━━ Raw data ━━

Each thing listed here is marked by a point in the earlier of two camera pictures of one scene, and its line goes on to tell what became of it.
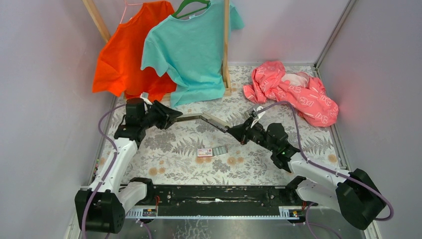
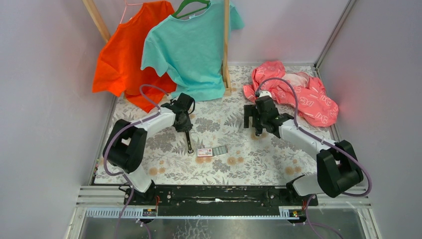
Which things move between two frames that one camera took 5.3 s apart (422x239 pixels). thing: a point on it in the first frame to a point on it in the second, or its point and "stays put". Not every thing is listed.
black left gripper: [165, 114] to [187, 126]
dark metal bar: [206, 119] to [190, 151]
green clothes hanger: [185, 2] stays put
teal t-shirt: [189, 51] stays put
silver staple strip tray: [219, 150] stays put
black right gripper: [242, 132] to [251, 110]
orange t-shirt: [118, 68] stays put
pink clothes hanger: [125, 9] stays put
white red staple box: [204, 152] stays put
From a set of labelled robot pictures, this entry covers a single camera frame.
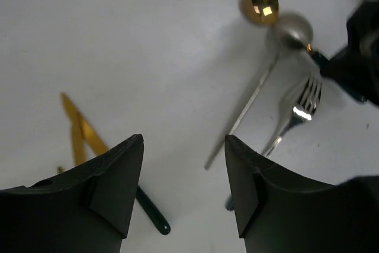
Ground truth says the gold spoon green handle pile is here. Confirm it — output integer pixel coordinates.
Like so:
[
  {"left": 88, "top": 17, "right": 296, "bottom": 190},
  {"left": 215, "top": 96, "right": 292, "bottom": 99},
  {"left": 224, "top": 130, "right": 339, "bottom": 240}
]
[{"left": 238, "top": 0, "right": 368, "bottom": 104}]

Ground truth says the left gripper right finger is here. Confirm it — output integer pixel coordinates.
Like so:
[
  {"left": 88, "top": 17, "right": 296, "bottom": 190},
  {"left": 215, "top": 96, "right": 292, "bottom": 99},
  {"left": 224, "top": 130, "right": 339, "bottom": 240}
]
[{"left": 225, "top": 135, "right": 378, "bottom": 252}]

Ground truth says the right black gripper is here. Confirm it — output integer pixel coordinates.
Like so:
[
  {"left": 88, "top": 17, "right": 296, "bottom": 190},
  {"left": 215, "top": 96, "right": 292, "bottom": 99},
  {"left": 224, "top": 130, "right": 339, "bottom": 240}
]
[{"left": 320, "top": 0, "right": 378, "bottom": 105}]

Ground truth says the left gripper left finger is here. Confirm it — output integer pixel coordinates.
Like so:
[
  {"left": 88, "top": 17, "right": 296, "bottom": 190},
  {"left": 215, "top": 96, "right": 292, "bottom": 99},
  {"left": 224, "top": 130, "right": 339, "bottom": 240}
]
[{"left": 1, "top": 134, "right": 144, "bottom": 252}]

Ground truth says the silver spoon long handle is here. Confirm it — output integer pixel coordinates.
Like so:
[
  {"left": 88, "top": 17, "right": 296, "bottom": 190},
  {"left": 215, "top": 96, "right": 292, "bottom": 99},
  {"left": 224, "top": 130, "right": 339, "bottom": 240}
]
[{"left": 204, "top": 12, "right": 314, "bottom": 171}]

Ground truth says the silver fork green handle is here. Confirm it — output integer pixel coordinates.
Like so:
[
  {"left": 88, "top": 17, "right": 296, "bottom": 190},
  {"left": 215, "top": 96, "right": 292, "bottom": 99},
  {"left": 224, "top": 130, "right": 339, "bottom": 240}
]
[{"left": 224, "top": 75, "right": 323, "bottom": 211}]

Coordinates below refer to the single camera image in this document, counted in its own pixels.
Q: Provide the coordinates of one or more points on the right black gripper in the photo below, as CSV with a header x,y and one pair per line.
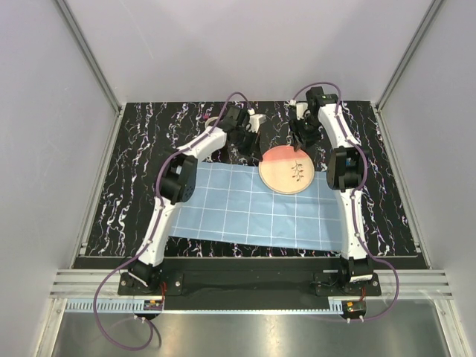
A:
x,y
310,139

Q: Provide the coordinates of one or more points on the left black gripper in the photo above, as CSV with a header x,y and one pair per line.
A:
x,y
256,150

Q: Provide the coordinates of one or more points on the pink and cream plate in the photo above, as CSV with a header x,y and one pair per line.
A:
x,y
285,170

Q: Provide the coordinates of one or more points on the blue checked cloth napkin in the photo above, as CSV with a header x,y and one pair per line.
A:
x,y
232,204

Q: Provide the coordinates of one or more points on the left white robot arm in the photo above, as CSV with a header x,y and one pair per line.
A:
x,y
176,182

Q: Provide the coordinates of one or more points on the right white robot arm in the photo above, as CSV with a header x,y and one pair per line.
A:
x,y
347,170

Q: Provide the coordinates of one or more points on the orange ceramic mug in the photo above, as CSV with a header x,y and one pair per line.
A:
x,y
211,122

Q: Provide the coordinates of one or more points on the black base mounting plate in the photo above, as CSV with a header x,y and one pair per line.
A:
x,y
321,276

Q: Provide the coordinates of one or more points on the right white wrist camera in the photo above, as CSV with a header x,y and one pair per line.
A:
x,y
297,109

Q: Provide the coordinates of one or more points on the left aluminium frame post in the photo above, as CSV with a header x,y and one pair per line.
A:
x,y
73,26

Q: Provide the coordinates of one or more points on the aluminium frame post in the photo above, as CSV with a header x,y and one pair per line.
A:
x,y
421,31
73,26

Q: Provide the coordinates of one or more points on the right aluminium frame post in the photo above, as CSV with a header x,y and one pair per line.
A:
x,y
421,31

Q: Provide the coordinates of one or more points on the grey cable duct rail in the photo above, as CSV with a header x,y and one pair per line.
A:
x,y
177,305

━━━
━━ Raw data ━━

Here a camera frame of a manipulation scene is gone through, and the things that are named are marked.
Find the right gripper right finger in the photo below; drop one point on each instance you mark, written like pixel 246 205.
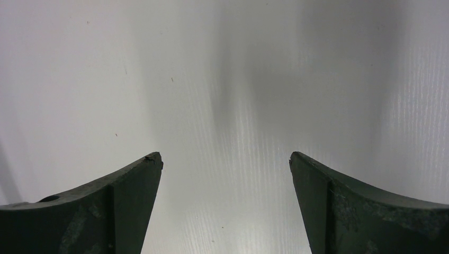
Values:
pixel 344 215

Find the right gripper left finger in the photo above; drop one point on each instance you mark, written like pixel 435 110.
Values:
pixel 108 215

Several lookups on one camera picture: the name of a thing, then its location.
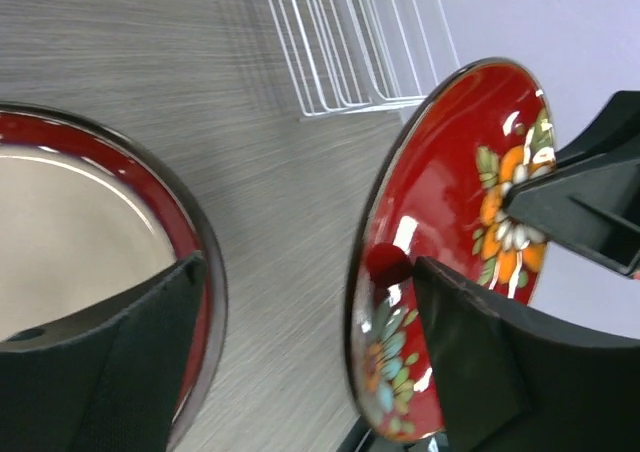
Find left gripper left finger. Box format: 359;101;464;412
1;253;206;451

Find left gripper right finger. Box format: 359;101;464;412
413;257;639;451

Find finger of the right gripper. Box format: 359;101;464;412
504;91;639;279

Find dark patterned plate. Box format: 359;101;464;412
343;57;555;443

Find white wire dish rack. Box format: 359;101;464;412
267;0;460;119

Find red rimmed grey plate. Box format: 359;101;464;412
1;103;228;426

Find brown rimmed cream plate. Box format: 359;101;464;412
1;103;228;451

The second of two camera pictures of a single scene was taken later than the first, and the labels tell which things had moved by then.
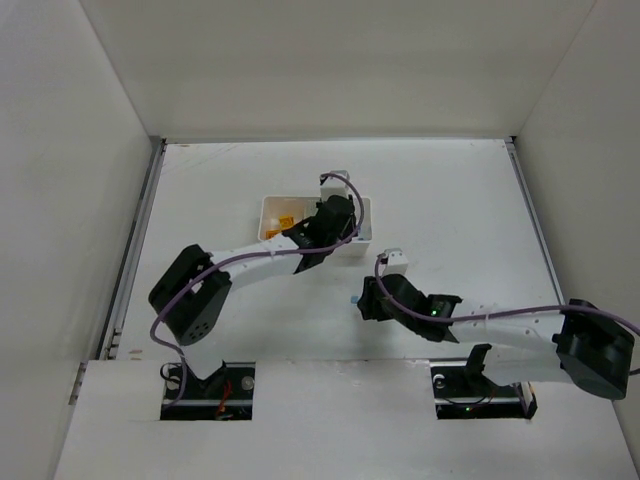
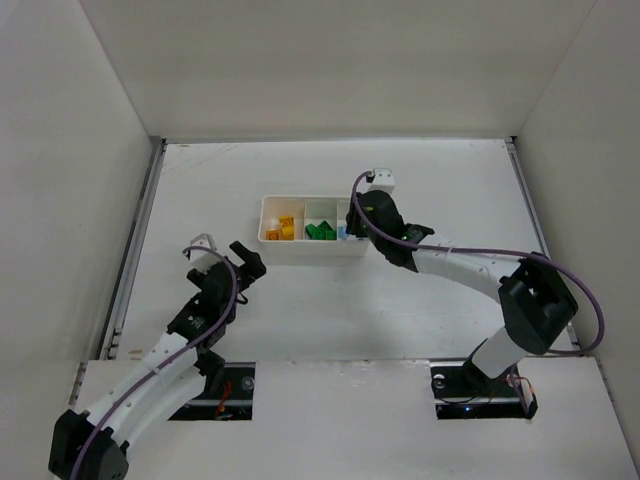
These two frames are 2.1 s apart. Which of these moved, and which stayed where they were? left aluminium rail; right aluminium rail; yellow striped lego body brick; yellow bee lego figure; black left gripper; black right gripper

━━━
━━ Raw data ━━

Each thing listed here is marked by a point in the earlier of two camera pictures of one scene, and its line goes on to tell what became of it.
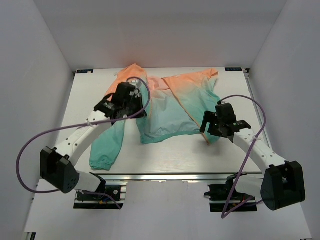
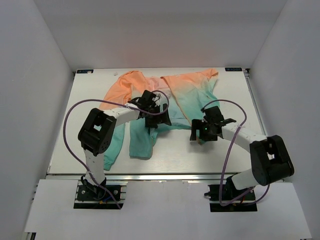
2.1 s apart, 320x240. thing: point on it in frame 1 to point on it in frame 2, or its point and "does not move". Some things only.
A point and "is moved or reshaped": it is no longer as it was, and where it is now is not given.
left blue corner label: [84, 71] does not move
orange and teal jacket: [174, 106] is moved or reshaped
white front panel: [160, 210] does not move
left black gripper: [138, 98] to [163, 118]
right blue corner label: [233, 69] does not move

━━━

# Exercise description:
The answer must consist solely of the number of lines in the entries that contain the word "pixels".

# Answer section:
2